ACTIVITY
Of the entries below, return only those lines from the line with "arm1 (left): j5" to the line with "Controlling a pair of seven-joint", exactly, both included.

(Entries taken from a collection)
=== Section Start ===
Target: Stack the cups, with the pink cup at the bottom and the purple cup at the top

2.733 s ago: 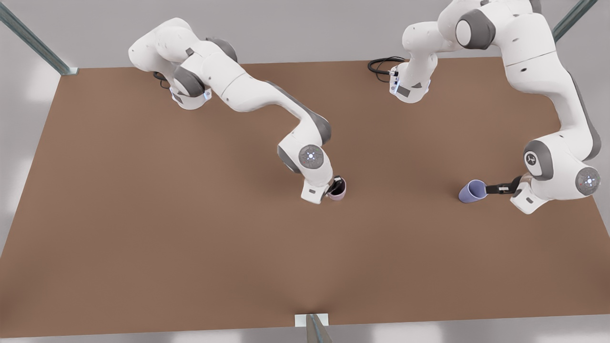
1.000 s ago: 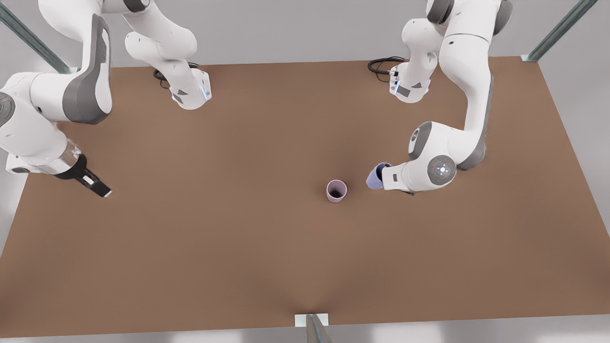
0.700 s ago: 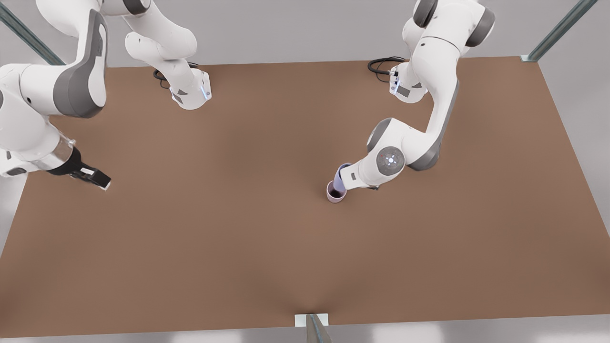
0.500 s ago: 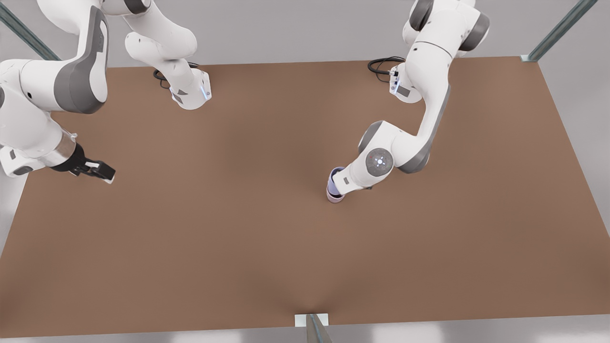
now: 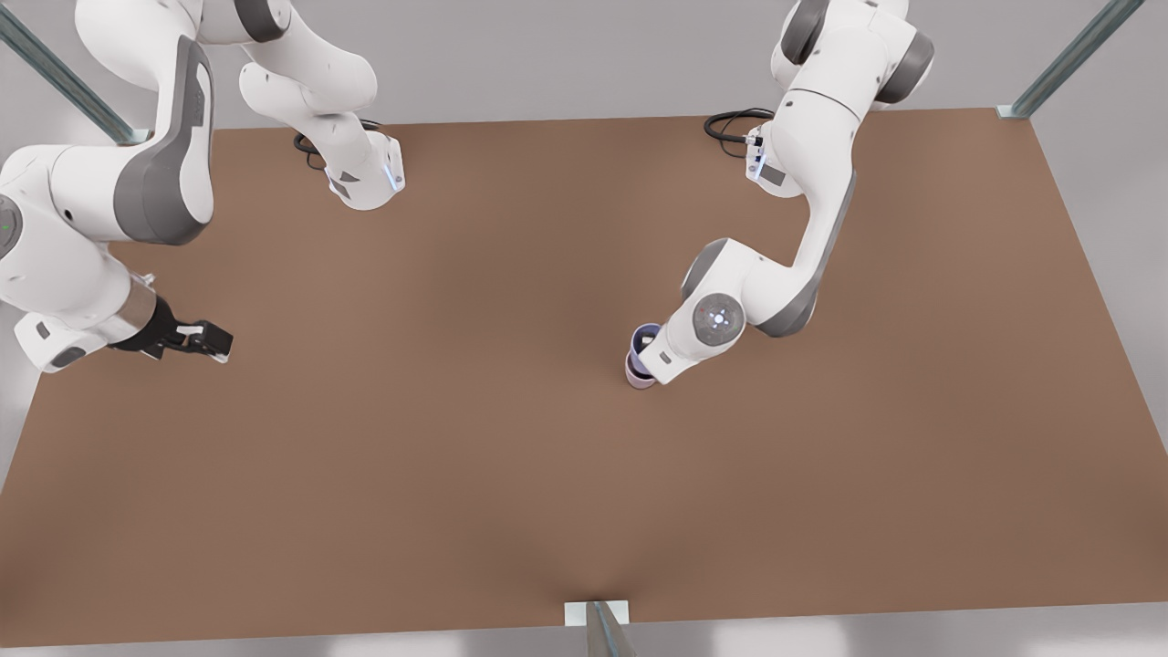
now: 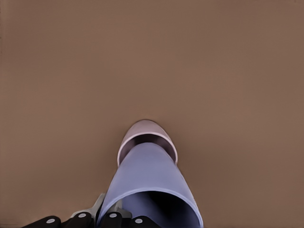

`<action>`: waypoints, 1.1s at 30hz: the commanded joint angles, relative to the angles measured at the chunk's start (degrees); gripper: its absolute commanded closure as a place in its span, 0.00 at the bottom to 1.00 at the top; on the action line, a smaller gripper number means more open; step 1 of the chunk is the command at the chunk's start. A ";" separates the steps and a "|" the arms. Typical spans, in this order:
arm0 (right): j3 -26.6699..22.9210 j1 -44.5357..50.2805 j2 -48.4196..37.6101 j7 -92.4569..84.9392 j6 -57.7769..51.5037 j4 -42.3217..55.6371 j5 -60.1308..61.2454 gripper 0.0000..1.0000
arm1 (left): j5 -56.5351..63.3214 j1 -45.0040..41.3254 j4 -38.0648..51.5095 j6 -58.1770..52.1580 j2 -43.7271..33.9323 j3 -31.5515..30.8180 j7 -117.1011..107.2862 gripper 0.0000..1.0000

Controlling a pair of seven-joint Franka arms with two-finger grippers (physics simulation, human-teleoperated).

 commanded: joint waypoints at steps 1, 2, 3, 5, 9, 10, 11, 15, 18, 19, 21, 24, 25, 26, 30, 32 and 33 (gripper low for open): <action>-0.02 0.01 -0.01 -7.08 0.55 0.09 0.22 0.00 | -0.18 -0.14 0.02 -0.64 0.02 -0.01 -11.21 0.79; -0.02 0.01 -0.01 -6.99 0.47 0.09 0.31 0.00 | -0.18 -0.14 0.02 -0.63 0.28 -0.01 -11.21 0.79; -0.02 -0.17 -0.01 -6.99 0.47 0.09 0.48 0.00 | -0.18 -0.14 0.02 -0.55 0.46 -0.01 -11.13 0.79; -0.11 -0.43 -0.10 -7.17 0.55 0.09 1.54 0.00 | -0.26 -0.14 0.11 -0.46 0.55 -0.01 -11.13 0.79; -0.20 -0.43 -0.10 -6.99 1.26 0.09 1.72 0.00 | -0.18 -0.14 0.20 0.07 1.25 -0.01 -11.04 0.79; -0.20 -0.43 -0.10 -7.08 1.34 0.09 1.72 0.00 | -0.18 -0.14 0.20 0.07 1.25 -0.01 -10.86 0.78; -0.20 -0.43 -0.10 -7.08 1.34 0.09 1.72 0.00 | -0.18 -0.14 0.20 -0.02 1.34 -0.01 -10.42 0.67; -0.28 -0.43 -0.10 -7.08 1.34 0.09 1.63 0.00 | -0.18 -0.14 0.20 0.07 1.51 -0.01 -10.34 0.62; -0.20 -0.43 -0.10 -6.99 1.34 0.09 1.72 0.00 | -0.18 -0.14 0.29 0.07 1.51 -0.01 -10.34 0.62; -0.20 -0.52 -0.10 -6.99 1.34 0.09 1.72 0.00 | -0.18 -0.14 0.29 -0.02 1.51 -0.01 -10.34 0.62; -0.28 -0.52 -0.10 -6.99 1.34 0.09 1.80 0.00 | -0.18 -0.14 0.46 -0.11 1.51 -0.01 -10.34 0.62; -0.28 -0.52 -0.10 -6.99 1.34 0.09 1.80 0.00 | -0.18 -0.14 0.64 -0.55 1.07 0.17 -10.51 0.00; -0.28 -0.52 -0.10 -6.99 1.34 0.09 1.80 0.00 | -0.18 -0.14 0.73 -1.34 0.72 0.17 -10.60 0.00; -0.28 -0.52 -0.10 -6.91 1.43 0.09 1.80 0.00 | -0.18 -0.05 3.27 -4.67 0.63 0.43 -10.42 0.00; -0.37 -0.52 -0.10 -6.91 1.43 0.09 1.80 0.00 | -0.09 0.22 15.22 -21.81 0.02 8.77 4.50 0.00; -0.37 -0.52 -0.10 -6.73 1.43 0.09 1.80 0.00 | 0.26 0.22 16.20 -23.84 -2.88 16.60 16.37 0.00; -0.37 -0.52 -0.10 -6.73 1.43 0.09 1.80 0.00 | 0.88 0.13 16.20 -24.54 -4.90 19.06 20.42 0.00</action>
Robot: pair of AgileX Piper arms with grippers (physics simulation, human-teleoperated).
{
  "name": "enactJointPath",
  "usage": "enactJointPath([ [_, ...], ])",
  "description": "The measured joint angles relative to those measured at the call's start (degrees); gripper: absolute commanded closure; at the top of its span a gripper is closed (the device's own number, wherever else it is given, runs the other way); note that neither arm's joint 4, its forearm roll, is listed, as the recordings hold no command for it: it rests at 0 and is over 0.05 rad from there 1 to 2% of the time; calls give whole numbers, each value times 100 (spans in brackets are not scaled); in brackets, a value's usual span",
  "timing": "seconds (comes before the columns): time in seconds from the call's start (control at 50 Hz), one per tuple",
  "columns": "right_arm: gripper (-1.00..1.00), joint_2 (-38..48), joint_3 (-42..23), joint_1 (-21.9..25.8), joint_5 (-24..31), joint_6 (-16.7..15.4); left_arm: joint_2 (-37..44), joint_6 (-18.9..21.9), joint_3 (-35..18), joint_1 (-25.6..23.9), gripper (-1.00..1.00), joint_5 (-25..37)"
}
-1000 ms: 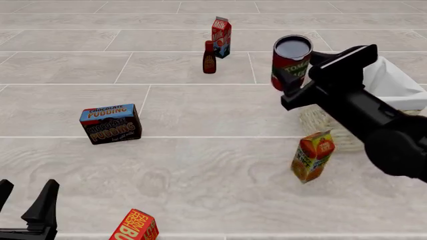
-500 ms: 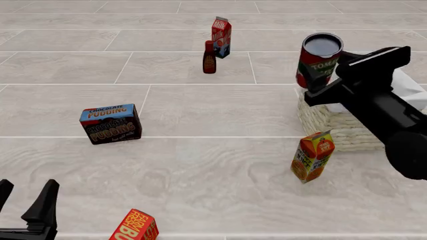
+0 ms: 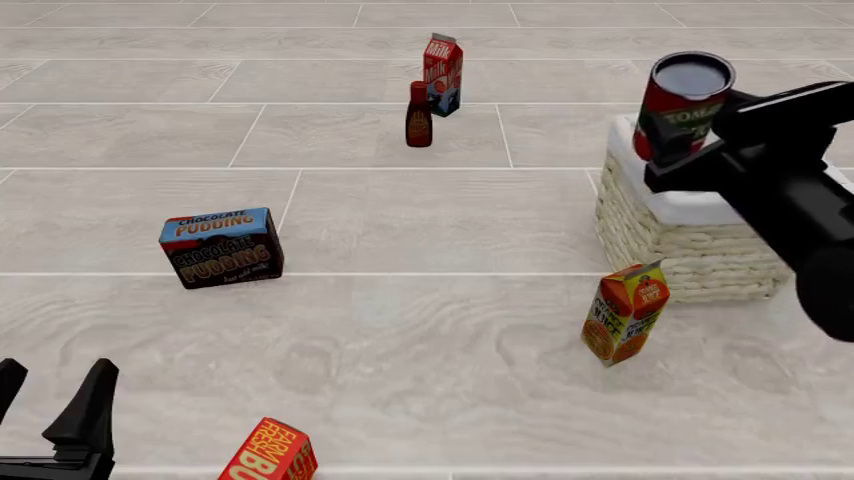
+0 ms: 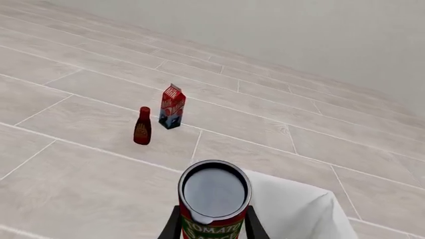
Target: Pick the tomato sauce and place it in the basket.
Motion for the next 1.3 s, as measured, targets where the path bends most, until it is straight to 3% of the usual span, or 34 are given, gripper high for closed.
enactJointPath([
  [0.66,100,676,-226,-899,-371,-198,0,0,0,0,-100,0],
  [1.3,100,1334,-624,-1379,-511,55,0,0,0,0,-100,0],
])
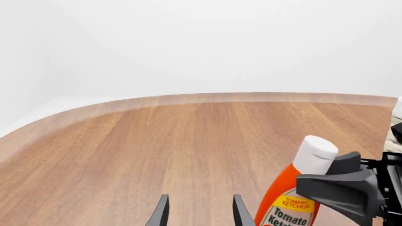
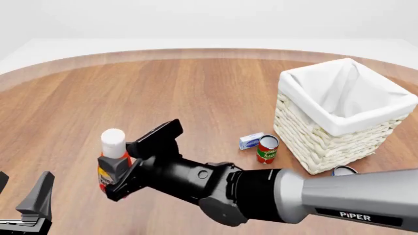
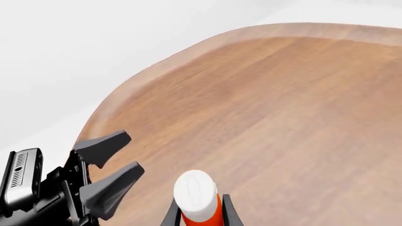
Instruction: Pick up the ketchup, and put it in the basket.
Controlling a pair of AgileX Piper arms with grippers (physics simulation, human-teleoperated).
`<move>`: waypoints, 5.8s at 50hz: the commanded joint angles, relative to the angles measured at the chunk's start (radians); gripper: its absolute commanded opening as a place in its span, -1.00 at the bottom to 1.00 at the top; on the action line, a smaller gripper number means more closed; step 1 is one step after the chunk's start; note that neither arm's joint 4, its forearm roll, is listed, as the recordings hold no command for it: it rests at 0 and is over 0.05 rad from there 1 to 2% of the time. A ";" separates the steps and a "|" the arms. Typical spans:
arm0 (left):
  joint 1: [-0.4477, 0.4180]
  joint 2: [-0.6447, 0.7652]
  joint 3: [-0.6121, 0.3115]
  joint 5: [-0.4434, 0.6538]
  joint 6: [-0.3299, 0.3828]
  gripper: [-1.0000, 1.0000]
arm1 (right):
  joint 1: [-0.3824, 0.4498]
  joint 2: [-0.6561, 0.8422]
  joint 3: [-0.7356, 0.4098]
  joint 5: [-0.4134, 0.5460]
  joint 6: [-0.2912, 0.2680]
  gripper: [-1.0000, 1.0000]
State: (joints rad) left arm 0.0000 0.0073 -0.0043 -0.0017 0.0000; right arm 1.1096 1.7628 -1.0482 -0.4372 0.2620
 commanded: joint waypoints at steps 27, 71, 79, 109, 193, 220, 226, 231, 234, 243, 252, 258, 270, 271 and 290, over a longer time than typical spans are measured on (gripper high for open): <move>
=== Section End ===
WRITTEN RESPONSE
arm1 (left): j5 -56.5351..63.3214 j1 -45.0040..41.3254 j4 -38.0648..51.5095 j6 -58.1770..52.1580 j2 -43.7271..33.9323 j3 -31.5515..30.8180 j7 -117.1011..107.2862 gripper 0.0000..1.0000

Controlling a pair of seven-joint Franka arms with two-finger grippers (physics simulation, human-teleoperated).

The response is now finished.